Speedway stalwart honoured

Speedway stalwart honoured

South East speedway stalwart Bill Barrows was awarded an Order of Australia Medal in the King’s Birthday Honours yesterday for his dedicated service to motorsport nationally.

Mr Barrows was inducted into the Australian Speedway Hall of Fame in 2019 and won the Official/Volunteer of the Year at the Australian Speedway Awards the previous year.

A big year for the speedway star was 1995 when he was inducted into the National Sprint Car Hall of Fame and won the Outstanding Contribution to the Sport Award in Knoxville, Iowa in the United States of America.

In that same year, he was essential in securing the 1995 Australian Sprintcar Title for Borderline Speedway.

Mr Barrows said while he was pleased to receive the Order of Australia Medal he did not expect it.

“I accepted because I know I have done my share and I am naturally pleased to be awarded that but you do not do it for any of these awards, you just do it because you love it,” he said.

“It is about the sport, it is not about me I just happen to be one of the people who has had involvement.”

Mr Barrows was integral in the formation of Speedway Australia in 1997 which was previously the National Association of Speedway Racing (NASR).

Mr Barrows took action at an Australian Speedway Promoters Association conference after continuously hearing more needed to be done to integrate the sport Australia-wide.

“Speedway in Australia was made up of state bodies and competitor groups but there was no one speaking for speedway nationally,” he said.

“I picked out five of these representatives from around the country and suggested they get together and come up with an idea how we could bring speedway together.

“It finished up with getting an organisation which is now called Speedway Australia.

“I made something happen.”

Mr Barrows originally became involved in speedway on a national level to benefit Borderline Speedway and proposed many ideas for the benefit of the sport.

“From the promoters’ associations and all those other organisations, I have probably put some ideas into people’s heads to make some of those things happen,” he said.

“I look back at it and I see some of those changes that have happened and I was probably instrumental in quite a few of those things happening which is great for speedway.

“I loved the involvement nationally and basically being accepted nationally from a little speedway in Mount Gambier.

“I wanted to go to those meetings because I thought it was good for Borderline Speedway and then I got involved in other sides of it.”

Mr Barrows started his motorsport legacy as a sprintcar driver at the Borderline Speedway from the 1960s-1990s.

As a competitor he won the South Australian Driver of the Year in 1978 and Speedway Sportsman of the Year in 1980 and 1981 consecutively.

“I started racing in 1968 with what we call hot box and they were a more crash and bash type of thing, what the Borderline Speedway was initially built for and then it sort of upgraded from there,” he said.

“When I was racing a sprint car probably from late 1970s in that era, I was a recognisable name around the country.

“I raced locally initially like here (Mount Gambier), Warrnambool or Portland.

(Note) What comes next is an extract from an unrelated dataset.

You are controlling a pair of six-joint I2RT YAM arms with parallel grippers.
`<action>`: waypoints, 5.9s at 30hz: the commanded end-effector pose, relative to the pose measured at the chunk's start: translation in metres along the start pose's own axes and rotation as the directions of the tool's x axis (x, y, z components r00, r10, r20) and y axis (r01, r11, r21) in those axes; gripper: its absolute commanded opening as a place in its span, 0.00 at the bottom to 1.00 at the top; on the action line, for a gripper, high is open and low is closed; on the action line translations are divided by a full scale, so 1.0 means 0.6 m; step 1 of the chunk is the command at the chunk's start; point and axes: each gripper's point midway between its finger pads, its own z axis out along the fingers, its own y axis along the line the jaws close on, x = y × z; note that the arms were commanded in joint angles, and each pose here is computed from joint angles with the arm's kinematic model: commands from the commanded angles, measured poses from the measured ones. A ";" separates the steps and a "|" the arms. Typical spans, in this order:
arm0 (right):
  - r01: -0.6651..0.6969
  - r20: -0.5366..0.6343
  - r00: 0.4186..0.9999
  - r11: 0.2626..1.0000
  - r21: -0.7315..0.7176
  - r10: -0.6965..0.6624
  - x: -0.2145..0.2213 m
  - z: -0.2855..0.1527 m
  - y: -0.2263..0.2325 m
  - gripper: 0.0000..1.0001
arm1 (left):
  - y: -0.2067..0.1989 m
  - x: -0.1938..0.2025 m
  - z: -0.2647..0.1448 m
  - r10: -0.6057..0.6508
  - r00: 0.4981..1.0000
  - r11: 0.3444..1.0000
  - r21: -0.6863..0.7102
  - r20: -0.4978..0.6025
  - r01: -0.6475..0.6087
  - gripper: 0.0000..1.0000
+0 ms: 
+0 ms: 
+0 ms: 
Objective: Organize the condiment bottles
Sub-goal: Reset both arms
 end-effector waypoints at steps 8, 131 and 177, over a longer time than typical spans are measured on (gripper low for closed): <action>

“Then when I got involved in sprint cars, super modifieds they used to be called in those days, I used to go to Adelaide each Friday night to Rowley Park Speedway.”

This is Mr Barrow’s second national recognition after he won the Bravery Medal in 1991 for rescuing a driver from a burning car in Mount Gambier.

“We had a competitor in what we call a hot rod or a stock rod, the car caught alight, the guy touched in as he was going around the track and hit the fence,” he said.

“It broke a fitting on the fuel tank and then the fuel ran down the track and it caught alight because of the exhaust and this guy was sitting in the car burning.

“Afterwards we found out he had to take his gloves off to get his seat belt undone.

“By the time he got his gloves off it was too hot and he could not undo his belt anyway because the flames were all around him.

“At one stage I got up on top of the roll cage to try and help him get out of the car.

“I still remember holding him as he managed to climb out after he got the belts undone and I think I managed to get in and undo his seatbelt with another competitor.

“On the day you do what you can do and I was only one of many.”

Mr Barrows said he has seen many changes at the Borderline Speedway to what it is today.

“There has been a lot of changes in the speedway and advancements and whatever, the track is bigger and the fencing is all different,” he said.

“I have been there with most of them, I have not missed too many working bees in the last 50 years.”

Mr Barrows can be seen volunteering at the Borderline Speedway every day in the speedway season and prepares the track for every race meeting.